This was the Éire Óg senior football championship medal presentation parsed down to just ten words on Saturday night as a bumper crowd of over 250 people attended the club’s celebration of the 2021 Jack Daly Cup success, their first in the blue riband of Clare football since 2006.
The Galway Tenors whipped the crowd with a rousing rendition of Queen’s ‘We Are The Champions’, just as the guest of honour on the night Marty Morrissey did.
And there was more, as the master of ceremonies in former inter-county referee Rory Hickey, who swapped his whistle for a microphone, was at his exuberant best as the Townies toasted their championship success long into the night and early morning on the Gort Road.
“This is what we play for, get involved in management and support the club for,” the Townies’ manager Paul Madden told The Clare Champion.
“We love the club and want to be successful. We managed that in 2021 after many years of effort and of course when you do it once you want to come back and try and do it again,” he added.
The Townies’ journey back to the summit in Clare was a long and sometimes tortuous one over the past few years as they strived valiantly to cash in at senior level, on the back of a string of minor and under 21 successes over the past decade.
“The players had realized that at some point they needed to step up and do something,” said Madden.
“We had been labelled as the perennial talented bunch that when it came to it never won anything. At some point, you need to step up. It seemed to click. It’s down to the players. They just decided that this was the year,” he added.
Madden, who was in his fifth year at the helm and won a senior title as a player in 2006, was asked on stage by Marty Morrissey what made the difference in 2021:
“Did you think at the beginning of the year that you were going to win the senior football championship?”
“I’ve spent about five years thinking about winning the senior championship,” he responded. “We always had a chance. We had stumbled at the quarter-final stage and hadn’t got beyond it. It was a huge frustration for all of us that we hadn’t and I knew if we got over the quarter-final that psychologically we had a chance,” he added.
“I think the big one was Doonbeg out in Kilmihil in our last group game,” said Clare star Ciarán Russell. “People didn’t think we could go out to West Clare and win, but we did with a lot of young lads on the team. That was the big turning point.”
A key ingredient in the 2021 success was the addition of former Limerick senior footballer Seanie Buckley to the management team as trainer/coach, with the six-time Limerick SFC winner and Munster Club winner with Dromcollogher-Broadford in 2008 working wonders.
The transformation of the team was such that after crashing out of the 2020 championship, when conceding two goals in the early stages of their quarter-final clash against Kilmurry Ibrickane in Cooraclare, the team went through the entire 2021 campaign without conceding a goal.
“It was a phone call from Paul Madden that got me involved,” revealed Buckley. “You question yourself, are you up to this? Are you willing to do it?
“I took it on and found that there was a deadly bond within the group. There is a group of 30 there and as the year went on the bond grew tighter and tighter. I couldn’t have asked for more to be welcomed in, but also to get the reaction and work with the group of selectors was great,” he added.

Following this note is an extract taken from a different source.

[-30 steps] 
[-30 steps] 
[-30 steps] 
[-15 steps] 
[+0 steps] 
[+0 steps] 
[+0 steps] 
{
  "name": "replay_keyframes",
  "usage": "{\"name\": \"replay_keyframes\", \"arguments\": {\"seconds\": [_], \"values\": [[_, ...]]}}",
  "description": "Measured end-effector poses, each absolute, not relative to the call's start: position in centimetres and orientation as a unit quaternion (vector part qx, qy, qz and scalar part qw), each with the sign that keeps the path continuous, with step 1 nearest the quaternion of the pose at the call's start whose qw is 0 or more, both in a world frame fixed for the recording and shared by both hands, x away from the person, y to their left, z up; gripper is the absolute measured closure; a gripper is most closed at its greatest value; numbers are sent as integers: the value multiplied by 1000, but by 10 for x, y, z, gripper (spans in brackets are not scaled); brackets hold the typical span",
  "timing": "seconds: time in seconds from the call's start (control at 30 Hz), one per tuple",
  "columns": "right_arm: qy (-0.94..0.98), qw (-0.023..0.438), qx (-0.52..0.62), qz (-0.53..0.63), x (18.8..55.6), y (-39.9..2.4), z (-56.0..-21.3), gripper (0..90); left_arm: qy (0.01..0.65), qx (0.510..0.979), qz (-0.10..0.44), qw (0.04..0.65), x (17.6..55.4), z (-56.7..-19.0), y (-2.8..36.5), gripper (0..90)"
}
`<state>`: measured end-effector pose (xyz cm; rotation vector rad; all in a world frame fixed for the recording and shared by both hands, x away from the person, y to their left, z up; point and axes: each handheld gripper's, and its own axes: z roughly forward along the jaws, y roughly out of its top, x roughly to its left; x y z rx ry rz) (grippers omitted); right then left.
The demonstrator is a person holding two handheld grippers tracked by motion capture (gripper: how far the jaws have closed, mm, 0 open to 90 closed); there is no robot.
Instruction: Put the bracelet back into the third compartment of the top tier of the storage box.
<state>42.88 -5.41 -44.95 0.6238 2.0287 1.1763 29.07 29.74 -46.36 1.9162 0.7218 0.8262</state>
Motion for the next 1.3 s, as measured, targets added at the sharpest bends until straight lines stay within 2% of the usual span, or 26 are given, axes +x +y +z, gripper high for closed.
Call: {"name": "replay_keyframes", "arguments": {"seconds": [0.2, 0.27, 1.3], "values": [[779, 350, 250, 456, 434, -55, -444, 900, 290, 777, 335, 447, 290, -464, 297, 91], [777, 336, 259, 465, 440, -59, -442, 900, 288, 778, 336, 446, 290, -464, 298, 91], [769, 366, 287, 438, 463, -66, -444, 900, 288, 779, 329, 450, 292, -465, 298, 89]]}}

Two-time championship winners with the Townies in 2000 and 2006, Peter Cosgrove and Shane Daniels were also added to the backroom team for the 2021 season, with both lauding the players’ commitment, while at the same time challenging them to kick on in 2022 and try and put senior football championship titles back-to-back for the first time in the club’s history.
“They are a seriously impressive and talented group,” said Cosgrove, “and there is huge potential for the future, but it won’t happen because of what they’ve achieved in the past. They’ve got to drive on from here.”

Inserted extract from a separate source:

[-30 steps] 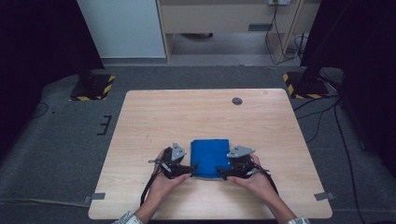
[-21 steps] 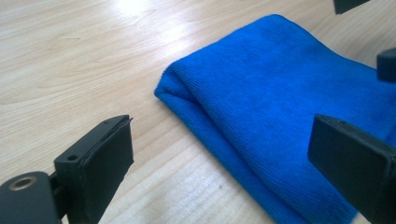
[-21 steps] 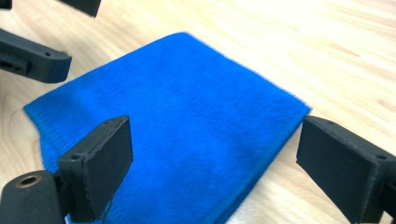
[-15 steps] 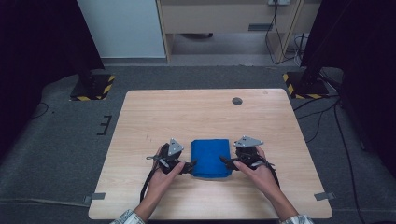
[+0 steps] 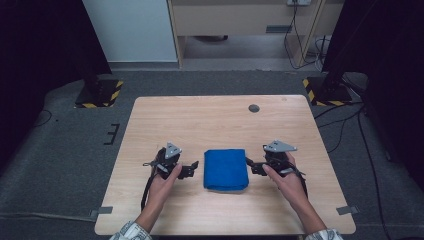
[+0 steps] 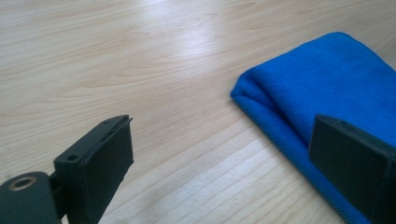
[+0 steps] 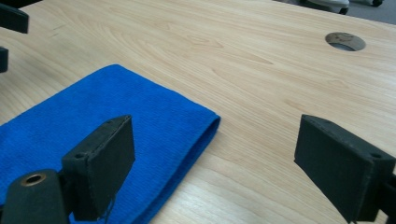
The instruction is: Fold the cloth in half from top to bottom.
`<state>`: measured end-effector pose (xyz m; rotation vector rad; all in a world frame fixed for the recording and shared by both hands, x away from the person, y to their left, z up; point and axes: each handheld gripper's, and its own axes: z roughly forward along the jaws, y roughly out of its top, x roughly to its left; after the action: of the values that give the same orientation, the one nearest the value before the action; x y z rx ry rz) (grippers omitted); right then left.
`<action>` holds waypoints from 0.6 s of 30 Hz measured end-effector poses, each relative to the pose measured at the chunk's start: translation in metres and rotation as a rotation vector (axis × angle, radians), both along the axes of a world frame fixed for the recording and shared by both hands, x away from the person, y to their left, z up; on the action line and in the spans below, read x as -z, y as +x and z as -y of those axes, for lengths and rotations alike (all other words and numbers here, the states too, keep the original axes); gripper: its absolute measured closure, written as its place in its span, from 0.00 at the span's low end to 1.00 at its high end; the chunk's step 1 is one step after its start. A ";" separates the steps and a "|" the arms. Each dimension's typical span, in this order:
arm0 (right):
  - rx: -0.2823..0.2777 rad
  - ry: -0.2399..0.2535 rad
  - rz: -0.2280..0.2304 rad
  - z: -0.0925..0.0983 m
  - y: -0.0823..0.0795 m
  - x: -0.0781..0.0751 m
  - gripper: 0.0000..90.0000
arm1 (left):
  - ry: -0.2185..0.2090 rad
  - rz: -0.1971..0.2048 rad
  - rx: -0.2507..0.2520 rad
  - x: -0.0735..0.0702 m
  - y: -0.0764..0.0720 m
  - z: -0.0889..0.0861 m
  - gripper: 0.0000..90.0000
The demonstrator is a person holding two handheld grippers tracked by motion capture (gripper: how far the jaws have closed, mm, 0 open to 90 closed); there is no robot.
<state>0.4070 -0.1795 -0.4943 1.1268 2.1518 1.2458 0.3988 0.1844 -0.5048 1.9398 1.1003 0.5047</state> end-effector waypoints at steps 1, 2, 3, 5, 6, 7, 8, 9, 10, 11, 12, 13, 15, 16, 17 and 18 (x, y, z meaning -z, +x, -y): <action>0.006 -0.001 -0.001 0.002 0.001 0.000 0.13 | 0.002 -0.001 -0.005 0.000 0.001 -0.002 0.07; 0.011 -0.005 0.003 0.003 0.001 0.000 0.13 | 0.003 -0.005 -0.010 0.001 0.001 -0.003 0.07; 0.019 -0.005 0.003 0.005 0.001 0.000 0.13 | 0.004 -0.005 -0.011 0.001 0.002 -0.004 0.07; 0.027 -0.007 0.007 0.009 0.002 -0.002 0.13 | 0.015 -0.003 -0.016 0.002 0.002 -0.007 0.07; 0.031 -0.006 0.007 0.012 0.003 -0.002 0.13 | 0.020 -0.002 -0.015 0.002 0.003 -0.009 0.07; 0.038 -0.005 0.009 0.014 0.003 -0.003 0.13 | 0.030 -0.005 -0.016 0.002 0.004 -0.011 0.07; 0.044 -0.004 0.009 0.017 0.004 -0.004 0.13 | 0.038 -0.006 -0.018 0.003 0.004 -0.013 0.07; 0.052 -0.002 0.011 0.020 0.005 -0.004 0.13 | 0.042 -0.005 -0.022 0.003 0.005 -0.014 0.07; 0.058 -0.002 0.009 0.022 0.005 -0.004 0.13 | 0.045 -0.006 -0.026 0.003 0.006 -0.017 0.07; 0.065 0.000 0.012 0.025 0.006 -0.004 0.13 | 0.044 -0.009 -0.031 0.003 0.007 -0.019 0.07; 0.072 0.001 0.009 0.028 0.006 -0.004 0.13 | 0.044 -0.012 -0.036 0.003 0.007 -0.021 0.07; 0.080 0.006 0.009 0.031 0.007 -0.004 0.13 | 0.043 -0.013 -0.041 0.003 0.008 -0.023 0.07; 0.096 0.008 0.005 0.036 0.008 -0.004 0.13 | 0.045 -0.016 -0.050 0.004 0.009 -0.027 0.07; 0.103 0.010 0.004 0.039 0.008 -0.004 0.13 | 0.044 -0.018 -0.055 0.004 0.009 -0.029 0.07; 0.111 0.005 0.002 0.042 0.008 -0.003 0.13 | 0.048 -0.018 -0.057 0.004 0.010 -0.031 0.07; 0.122 0.006 0.002 0.045 0.009 -0.003 0.13 | 0.050 -0.018 -0.061 0.004 0.010 -0.033 0.07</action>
<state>0.4159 -0.2246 -0.4917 1.2391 2.0454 1.1994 0.4089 0.2171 -0.5090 1.9625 1.1712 0.5529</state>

“Back-to-back is the thing to do,” said selector Tom Russell. “Kilmurry Ibrickane have won back-to-back, so have Miltown and Doonbeg. That’s what the good teams do. That’s what we have to do. We can’t wait another 15 years,” he added.
This elusive double and successful title defence was achieved by the club’s hurlers way back in 1956/57 — now the gauntlet has been thrown down to the footballers to go one better than the 2000 and 2006 vintage did.
After those Jack Daly Cup successes, the Townies returned the to county final stages in 2001 and 2007, only to suffer defeats at the hands of Doonbeg and Lissycasey respectively.
“It’s a great feeling to climb those steps and lift the Jack Daly,” said captain Gavin Cooney.
“Watching Clare team-mates do it and knowing the potential on this Éire Óg team, I knew that we could do it. When it came to me that I was captain, it was something that I wanted to drive and give 100 per cent to. Now we want to do it again.”